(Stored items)
━━━━━━━━━━━━━━━━

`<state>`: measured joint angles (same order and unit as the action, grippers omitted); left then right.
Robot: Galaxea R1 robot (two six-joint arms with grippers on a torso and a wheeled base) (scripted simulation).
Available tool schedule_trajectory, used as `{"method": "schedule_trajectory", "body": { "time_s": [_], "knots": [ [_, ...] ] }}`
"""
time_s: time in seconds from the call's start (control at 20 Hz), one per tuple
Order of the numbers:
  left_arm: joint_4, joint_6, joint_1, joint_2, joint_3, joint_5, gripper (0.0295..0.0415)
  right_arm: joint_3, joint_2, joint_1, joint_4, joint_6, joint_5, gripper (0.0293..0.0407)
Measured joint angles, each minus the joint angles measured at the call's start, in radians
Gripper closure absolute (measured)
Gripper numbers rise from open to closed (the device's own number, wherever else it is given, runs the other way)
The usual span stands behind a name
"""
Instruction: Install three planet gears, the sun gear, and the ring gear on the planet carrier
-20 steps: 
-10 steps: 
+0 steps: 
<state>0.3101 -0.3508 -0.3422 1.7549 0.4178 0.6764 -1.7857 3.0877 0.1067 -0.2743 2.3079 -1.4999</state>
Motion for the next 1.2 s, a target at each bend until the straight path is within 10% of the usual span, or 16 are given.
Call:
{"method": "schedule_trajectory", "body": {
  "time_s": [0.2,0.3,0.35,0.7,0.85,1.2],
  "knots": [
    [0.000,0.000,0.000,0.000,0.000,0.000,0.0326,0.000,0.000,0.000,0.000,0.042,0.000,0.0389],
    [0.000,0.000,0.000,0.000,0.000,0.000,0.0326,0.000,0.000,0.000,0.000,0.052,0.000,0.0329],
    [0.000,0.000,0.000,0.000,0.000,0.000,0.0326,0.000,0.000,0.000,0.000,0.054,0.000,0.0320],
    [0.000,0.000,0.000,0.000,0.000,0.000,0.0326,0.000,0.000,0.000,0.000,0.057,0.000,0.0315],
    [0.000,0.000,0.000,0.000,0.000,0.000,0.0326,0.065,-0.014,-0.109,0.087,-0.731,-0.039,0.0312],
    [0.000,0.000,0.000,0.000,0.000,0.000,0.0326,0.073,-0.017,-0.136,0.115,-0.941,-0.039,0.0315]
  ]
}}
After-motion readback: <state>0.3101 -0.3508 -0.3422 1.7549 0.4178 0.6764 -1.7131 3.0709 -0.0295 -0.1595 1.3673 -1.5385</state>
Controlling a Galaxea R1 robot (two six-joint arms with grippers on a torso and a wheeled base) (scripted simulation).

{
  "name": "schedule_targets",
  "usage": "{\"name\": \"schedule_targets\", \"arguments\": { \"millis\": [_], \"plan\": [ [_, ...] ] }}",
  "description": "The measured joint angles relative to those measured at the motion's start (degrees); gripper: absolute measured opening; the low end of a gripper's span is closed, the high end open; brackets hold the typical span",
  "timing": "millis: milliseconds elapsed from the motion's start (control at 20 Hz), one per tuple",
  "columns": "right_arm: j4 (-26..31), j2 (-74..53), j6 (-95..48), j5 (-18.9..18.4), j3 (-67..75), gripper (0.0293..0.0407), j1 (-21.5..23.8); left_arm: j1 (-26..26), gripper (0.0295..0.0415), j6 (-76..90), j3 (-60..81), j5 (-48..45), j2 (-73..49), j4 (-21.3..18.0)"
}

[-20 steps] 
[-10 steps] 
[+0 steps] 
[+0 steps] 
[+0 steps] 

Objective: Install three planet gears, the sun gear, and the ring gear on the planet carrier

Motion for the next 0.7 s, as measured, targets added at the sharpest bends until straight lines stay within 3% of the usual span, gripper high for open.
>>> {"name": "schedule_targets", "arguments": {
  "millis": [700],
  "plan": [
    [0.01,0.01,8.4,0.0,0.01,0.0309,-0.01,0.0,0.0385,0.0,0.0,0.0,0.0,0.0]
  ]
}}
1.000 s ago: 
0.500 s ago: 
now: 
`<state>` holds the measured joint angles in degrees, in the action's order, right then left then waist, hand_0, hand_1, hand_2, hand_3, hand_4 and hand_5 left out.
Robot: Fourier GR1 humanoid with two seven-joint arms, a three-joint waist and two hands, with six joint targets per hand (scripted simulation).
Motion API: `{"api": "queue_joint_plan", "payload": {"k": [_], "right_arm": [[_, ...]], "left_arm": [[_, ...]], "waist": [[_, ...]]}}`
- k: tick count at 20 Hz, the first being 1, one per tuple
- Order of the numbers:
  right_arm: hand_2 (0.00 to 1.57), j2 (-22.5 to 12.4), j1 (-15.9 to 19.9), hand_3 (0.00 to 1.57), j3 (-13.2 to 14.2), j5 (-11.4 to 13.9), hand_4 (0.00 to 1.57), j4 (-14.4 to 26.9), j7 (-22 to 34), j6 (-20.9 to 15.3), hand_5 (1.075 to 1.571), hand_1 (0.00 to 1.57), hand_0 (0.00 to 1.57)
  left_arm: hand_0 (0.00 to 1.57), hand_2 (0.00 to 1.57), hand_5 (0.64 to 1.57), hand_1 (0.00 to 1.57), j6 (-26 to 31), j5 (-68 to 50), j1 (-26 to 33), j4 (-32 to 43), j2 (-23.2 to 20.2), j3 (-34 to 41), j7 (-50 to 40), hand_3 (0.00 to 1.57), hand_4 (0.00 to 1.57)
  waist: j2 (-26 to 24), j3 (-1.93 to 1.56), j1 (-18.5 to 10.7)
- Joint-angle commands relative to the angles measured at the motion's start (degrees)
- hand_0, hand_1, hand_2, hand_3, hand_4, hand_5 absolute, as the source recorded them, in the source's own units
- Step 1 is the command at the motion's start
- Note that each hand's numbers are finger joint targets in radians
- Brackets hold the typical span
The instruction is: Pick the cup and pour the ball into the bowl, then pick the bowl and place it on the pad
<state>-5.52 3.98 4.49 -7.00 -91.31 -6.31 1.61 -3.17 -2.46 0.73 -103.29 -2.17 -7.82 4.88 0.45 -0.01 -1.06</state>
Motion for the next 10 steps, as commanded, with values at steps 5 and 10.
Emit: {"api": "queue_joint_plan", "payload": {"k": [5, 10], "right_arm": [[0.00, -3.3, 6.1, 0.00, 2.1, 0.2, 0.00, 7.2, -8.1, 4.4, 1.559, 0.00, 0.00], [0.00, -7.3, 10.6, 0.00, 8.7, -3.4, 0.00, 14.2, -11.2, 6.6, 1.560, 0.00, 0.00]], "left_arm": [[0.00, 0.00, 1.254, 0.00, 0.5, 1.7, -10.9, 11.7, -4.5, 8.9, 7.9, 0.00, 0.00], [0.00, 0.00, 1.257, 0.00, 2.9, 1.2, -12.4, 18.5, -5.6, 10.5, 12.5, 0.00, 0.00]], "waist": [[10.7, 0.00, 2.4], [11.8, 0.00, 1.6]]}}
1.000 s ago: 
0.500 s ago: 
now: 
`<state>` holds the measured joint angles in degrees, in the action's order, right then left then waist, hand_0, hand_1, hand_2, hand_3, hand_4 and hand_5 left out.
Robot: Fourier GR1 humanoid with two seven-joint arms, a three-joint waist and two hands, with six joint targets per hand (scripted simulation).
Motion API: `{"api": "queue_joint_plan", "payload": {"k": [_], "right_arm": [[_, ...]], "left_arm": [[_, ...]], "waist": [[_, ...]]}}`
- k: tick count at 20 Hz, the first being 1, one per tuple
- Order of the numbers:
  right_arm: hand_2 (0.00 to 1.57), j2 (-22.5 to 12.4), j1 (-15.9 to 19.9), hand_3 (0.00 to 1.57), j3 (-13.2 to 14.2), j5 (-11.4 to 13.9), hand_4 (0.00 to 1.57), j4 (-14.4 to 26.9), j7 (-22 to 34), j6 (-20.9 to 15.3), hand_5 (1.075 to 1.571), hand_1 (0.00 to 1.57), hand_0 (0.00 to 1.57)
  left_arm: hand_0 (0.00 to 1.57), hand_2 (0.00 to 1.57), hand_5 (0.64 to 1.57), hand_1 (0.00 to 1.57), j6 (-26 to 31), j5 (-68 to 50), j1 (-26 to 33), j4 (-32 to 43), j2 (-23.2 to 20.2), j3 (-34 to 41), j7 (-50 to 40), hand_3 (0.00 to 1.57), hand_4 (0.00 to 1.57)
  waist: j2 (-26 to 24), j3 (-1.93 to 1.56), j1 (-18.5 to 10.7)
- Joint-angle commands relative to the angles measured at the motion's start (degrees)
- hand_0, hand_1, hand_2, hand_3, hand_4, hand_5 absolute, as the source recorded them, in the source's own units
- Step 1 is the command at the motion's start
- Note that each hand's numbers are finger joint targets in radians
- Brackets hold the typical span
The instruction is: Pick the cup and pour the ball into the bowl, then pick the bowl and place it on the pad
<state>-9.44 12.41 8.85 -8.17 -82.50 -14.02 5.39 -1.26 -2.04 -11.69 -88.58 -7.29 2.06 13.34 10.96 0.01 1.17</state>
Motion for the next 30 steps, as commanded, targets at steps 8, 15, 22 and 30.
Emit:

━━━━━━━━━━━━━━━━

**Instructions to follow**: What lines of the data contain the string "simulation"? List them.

**Result below**:
Robot: Galaxea R1 robot (two six-joint arms with grippers on a torso and a wheeled base) (scripted simulation).
Controlling a Galaxea R1 robot (two six-joint arms with grippers on a torso and a wheeled base) (scripted simulation).
Robot: Fourier GR1 humanoid with two seven-joint arms, a three-joint waist and two hands, with six joint targets per hand (scripted simulation).
Robot: Fourier GR1 humanoid with two seven-joint arms, a three-joint waist and two hands, with six joint targets per hand (scripted simulation).

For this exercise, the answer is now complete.